Foto © GEPADas neue Team
Das Volleyball-Team der ATSC Wildcats Sparkasse musste völlig neu aufgestellt werden, die gesamte Grundsechs der vergangenen Saison ist weg, das Durchschnittsalter beträgt nur noch 21 Jahre. Trainer Helmut Voggenberger steht vor einer Aufgabe, um die ihn kein Kollege beneidet: "Viele Damen haben aufgehört, der Rest ist zu anderen Klubs abgewandert. Nur Maja Präprost blieb uns als Libera erhalten. Wir stehen vor einem völligen Neubeginn, sind auf der Suche nach Konstanz. Die Vorbereitung hat gezeigt, dass die Mädchen sehr gut spielen können. Aber eben nicht konstant. Unser größtes Problem werden daher die Auf und Abs sein."
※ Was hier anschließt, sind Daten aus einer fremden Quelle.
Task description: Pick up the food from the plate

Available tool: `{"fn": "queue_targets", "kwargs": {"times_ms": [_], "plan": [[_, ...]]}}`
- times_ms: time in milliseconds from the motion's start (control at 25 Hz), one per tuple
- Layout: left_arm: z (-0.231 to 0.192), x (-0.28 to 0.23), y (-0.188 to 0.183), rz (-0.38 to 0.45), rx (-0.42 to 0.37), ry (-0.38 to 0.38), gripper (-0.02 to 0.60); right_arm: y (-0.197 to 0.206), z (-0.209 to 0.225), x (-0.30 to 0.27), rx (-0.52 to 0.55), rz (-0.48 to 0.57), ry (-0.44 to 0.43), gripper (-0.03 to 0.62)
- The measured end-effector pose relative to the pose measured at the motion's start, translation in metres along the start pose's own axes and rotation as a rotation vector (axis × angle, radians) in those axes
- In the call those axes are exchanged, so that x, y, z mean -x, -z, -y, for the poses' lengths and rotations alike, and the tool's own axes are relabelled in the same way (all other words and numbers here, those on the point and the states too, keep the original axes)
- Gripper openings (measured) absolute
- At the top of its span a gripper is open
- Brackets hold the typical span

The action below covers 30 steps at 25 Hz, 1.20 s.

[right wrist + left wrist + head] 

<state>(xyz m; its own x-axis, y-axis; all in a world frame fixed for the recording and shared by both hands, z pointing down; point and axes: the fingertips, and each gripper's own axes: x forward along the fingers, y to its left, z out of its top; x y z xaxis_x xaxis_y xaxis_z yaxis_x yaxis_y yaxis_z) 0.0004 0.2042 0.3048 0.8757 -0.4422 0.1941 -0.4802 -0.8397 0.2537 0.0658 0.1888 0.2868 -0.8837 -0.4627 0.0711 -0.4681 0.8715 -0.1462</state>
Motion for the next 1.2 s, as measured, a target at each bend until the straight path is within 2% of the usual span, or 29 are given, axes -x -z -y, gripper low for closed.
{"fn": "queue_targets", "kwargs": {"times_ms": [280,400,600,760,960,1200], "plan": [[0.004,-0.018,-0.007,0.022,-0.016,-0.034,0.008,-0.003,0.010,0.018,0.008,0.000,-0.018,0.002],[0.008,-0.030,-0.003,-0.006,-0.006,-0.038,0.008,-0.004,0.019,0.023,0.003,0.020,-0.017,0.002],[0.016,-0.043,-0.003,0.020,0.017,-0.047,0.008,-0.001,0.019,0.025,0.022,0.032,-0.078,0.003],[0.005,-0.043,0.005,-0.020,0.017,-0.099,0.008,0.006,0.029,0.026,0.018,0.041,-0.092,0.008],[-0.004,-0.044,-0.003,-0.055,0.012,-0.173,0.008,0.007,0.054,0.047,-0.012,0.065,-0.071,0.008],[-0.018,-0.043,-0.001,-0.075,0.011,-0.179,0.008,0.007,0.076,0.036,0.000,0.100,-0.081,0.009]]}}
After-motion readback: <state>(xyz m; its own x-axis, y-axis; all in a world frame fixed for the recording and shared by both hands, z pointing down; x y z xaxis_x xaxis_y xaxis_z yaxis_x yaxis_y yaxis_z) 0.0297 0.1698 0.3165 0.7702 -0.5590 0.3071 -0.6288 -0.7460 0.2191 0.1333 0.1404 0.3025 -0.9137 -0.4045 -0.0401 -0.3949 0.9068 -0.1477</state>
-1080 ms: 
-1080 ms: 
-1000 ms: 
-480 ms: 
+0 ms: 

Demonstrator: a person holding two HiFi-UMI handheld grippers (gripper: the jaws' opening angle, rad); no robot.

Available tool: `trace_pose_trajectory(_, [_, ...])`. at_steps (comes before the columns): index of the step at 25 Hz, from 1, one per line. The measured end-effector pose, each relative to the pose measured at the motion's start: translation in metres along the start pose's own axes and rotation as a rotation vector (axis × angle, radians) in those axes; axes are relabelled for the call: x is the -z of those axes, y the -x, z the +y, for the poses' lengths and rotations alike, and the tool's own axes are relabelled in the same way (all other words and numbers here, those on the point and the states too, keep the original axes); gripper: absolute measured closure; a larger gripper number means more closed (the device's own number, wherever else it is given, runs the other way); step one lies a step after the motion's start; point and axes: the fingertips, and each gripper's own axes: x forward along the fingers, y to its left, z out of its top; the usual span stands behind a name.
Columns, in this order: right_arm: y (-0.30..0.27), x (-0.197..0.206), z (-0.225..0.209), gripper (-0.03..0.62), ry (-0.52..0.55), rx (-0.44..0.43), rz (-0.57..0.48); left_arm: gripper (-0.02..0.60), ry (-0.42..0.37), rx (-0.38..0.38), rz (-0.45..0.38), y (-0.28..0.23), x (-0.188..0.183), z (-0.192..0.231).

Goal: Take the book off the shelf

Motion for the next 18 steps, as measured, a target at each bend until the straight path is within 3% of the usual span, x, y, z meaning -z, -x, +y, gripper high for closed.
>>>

Heimspiel. Die könnten schon am Freitag beginnen. Da starten die Wildcats mit dem Heimspiel gegen VK Preßburg in der Lerchenfeld-Halle in Klagenfurt in die Mevza Liga. Für das "Rudel" ist es die vierte Saison in der Mitteleuropa Liga. Als bestes Resultat wird ein sechster Platz ausgewiesen.
Übergangssaison. Für diese Punktejagd wagt Voggenberger "keine Prognose. Bei vielen Teilnehmern beginnt der Umbau auf die fast ausländerfreie Zukunft. Ab der Saison 2010/2011 sind nur noch zwei Legionärinnen erlaubt. Die Zeit bis dahin sehen viele als Übergang mit nicht so hoch gesteckten Zielen, heißt es doch vermehrt heimische Kräfte zu integrieren, diese auf höchstes Niveau zu bringen." Das gilt auch für den heutigen Gegner, der mit nur zwei "Gastarbeiterinnen" anreist. "Das Duo hat internationale Klasse, trotzdem ist die Truppe in unserer Reichweite", weiß der Coach aus Tirol. Er ist mit seiner Truppe noch im Europacup (November), dem österreichischen Cup und den Playoffs heimischen Titeljagd (März) engagiert.